2012-07-27 16:15:05

Indian, Bangladeshi among 6 winners of Magsaysay Awards


(July 27, 2012) A Bangladeshi lawyer who fought to keep old, rusty ships from being dumped in her homeland and an Indian who has organized rural women to break the shackles of poverty in their villages are among the six winners of the prestigious Ramon Magsaysay Awards announced on Thursday. The winners battled great odds to improve the plight of the poor in forest communities, farmlands and exploitative industries, the Manila-based foundation in charge of the awards said. Six outstanding individuals from Bangladesh, India, Cambodia, Indonesia, Philippines and Taiwan will receive the 2012 Ramon Magsaysay Award, regarded as the Asian equivalent of the Nobel Prize. The awards honouring people in Asia who have changed their societies for the better are named after a Philippine president who died in a plane crash in 1957. Each recipient will receive a certificate, a medal and a $50,000 prize at the awards ceremony in Manila on 31 August. Kulandei Francis, the winner from India, a former Holy Cross Catholic priest, organized poor women to create the Integrated Village Development Project in remote Krishnagiri district of Tamil Nadu state. The group organized savings and credit groups that received preferential treatment from banks. More than 150,000 poor members benefited from multimillion-dollar savings and loans that helped fund health, housing and sanitation projects, including a school for tribal children. Bangladeshi lawyer Syeda Rizwana Hasan waged court battles with her legal group to stop old ships decommissioned by wealthy nations from entering Bangladesh to be dismantled as scrap, unless they have been decontaminated at their origin. Thousands of poor workers, many of them children, work in dangerous conditions in the junk yards. ``Few cases of social inequity are as stark and dramatic'' as those handled by Hasan, the foundation said.
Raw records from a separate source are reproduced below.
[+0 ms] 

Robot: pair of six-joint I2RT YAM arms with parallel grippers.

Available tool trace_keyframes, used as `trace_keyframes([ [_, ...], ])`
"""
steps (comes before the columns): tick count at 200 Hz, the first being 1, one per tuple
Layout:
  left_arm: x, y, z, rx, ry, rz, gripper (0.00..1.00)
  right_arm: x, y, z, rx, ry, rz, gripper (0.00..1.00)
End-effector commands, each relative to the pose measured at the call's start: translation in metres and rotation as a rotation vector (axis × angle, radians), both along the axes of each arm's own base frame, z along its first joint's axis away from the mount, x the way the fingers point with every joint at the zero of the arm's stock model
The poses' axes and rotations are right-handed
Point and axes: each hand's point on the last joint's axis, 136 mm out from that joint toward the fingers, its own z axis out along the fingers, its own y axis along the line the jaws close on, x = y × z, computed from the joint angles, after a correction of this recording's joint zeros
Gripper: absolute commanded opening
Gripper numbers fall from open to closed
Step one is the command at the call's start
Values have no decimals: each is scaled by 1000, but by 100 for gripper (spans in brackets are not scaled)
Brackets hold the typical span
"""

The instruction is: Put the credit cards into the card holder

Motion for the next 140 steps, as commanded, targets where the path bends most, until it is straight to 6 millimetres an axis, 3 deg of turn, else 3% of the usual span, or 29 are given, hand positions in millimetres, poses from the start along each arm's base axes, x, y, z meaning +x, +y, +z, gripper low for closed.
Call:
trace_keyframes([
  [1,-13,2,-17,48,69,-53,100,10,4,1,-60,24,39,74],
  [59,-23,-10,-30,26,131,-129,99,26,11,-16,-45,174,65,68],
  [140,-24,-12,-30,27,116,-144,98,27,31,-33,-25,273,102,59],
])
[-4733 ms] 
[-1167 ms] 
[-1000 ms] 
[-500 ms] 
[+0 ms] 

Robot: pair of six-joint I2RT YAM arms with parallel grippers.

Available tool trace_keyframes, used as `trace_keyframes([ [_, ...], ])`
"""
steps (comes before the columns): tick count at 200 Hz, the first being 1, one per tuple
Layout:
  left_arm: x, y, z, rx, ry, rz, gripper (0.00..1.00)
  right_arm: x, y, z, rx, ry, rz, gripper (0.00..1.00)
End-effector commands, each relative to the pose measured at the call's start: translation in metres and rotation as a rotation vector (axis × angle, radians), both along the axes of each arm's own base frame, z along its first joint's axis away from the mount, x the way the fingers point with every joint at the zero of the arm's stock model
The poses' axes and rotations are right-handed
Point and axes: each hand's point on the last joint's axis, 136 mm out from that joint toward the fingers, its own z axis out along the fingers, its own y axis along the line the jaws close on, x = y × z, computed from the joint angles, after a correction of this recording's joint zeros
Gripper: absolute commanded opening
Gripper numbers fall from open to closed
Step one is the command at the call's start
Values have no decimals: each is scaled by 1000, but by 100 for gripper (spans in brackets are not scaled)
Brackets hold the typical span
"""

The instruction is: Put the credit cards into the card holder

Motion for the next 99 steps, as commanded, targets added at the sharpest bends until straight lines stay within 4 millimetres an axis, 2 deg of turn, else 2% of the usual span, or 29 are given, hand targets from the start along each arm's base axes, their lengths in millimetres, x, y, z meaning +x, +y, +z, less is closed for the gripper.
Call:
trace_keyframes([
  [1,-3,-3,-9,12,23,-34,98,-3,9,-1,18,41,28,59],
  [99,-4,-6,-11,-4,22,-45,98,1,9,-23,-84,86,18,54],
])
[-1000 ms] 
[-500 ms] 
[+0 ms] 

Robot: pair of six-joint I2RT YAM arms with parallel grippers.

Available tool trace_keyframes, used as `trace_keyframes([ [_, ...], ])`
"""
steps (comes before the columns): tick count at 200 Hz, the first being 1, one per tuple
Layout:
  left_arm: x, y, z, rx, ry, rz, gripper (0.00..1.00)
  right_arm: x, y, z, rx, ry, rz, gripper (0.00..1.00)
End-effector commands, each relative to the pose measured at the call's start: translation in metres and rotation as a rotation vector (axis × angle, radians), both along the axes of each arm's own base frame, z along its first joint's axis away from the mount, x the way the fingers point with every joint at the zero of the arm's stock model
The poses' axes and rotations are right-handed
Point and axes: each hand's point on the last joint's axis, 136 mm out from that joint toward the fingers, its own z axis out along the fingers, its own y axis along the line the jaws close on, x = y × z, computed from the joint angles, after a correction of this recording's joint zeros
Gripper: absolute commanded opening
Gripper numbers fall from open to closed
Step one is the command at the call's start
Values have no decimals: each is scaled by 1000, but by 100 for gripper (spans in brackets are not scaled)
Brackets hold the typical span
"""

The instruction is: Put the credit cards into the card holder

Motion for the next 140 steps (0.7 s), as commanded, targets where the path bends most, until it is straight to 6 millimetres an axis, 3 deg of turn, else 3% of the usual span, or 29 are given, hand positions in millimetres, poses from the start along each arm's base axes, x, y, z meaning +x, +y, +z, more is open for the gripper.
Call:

Other winners of this year’s Magsaysay Awards are:
Chen Shu-Chu, from Taiwan. She is being recognized for "the pure altruism of her personal giving, which reflects a deep, consistent, quiet compassion, and has transformed the lives of the numerous Taiwanese she has helped."
Romulo Davide, from the Philippines. He is being recognized for "his steadfast passion in placing the power and discipline of science in the hands of farmers in the Philippines, who have consequently multiplied their yields, created productive farming communities, and rediscovered the dignity of their labor."
Yang Saing Koma, from Cambodia. He is being recognized for "his creative fusion of practical science and collective will that has inspired and enabled vast numbers of farmers in Cambodia to become more empowered and productive contributors to their country's economic growth."
Ambrosius Ruwindrijarto, from Indonesia. He is being recognized for "his sustained advocacy for community-based natural resource management in Indonesia, leading bold campaigns to stop illegal forest exploitation, as well as fresh social enterprise initiatives that engage the forest communities as their full partners."